» Work instructions: Nothing but the lines below between the line holding "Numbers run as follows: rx" and the line holding "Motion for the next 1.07", inclusive, should appear in the answer, each set down exactly.

☆ ☆ ☆

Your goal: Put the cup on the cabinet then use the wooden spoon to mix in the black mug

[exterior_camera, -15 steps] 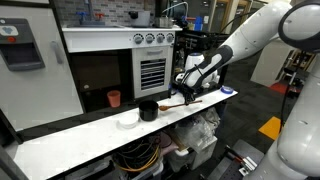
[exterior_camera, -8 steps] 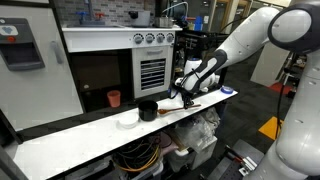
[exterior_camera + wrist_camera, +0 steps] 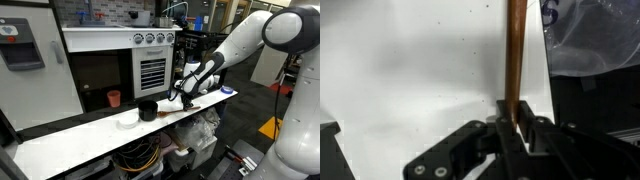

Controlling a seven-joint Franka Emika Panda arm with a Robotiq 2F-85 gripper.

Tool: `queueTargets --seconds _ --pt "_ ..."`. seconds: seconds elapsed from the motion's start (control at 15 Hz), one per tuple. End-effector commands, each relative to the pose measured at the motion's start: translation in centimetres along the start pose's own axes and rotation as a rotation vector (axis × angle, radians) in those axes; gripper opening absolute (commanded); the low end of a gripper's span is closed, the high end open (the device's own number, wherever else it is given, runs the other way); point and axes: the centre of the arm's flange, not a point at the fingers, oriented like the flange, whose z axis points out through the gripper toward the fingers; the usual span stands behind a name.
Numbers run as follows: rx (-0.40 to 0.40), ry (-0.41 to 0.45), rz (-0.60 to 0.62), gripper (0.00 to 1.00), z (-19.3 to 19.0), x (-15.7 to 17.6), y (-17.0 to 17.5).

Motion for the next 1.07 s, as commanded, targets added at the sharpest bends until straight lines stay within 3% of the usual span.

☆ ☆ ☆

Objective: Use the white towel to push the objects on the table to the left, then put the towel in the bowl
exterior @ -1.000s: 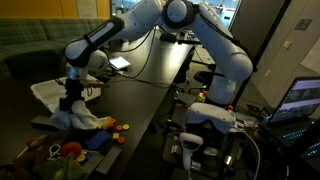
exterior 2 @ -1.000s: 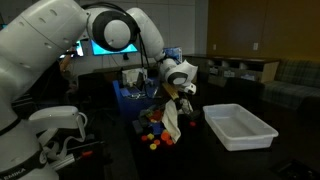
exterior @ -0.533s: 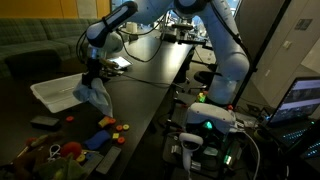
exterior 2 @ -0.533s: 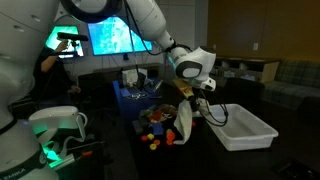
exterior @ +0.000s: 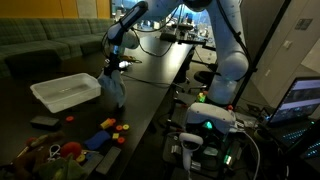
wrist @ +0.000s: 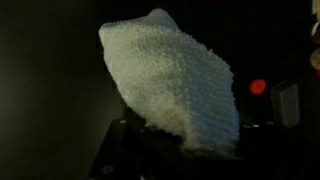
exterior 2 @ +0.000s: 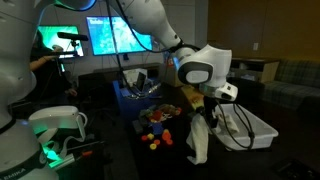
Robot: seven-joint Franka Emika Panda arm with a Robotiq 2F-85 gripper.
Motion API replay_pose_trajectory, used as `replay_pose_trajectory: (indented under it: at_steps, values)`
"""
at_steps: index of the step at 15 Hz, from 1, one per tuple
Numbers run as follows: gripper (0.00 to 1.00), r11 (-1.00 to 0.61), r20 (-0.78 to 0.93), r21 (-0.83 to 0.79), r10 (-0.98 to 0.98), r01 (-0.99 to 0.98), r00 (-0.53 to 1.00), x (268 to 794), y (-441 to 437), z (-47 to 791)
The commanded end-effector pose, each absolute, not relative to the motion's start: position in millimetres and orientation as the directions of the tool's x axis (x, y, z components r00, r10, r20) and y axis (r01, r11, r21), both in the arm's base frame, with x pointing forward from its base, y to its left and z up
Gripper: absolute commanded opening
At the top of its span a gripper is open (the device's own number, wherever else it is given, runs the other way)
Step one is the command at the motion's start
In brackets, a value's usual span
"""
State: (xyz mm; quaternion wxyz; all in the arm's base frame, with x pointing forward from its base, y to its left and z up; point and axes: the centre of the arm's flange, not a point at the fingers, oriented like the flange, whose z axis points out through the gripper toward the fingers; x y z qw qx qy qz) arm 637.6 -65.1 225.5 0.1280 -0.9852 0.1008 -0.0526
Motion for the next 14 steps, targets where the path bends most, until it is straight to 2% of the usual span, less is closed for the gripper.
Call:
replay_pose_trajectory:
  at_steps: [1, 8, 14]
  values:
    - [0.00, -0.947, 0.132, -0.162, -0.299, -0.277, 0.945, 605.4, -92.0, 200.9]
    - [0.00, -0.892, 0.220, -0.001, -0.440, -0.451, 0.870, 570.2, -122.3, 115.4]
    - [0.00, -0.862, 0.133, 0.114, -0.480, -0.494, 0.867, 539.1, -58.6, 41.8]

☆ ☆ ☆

» Solution to this problem:
Numbers run as follows: rx (-0.40 to 0.40), ry (-0.41 to 0.45), rz (-0.60 to 0.62), gripper (0.00 to 1.00), z (-19.3 to 19.0), x (-15.7 to 17.6), y (-17.0 to 17.5).

Motion for the next 1.07 s, as commanded, targets added at the sharpest bends until straight lines stay within 3% of the usual span.

There is nothing more to this exercise.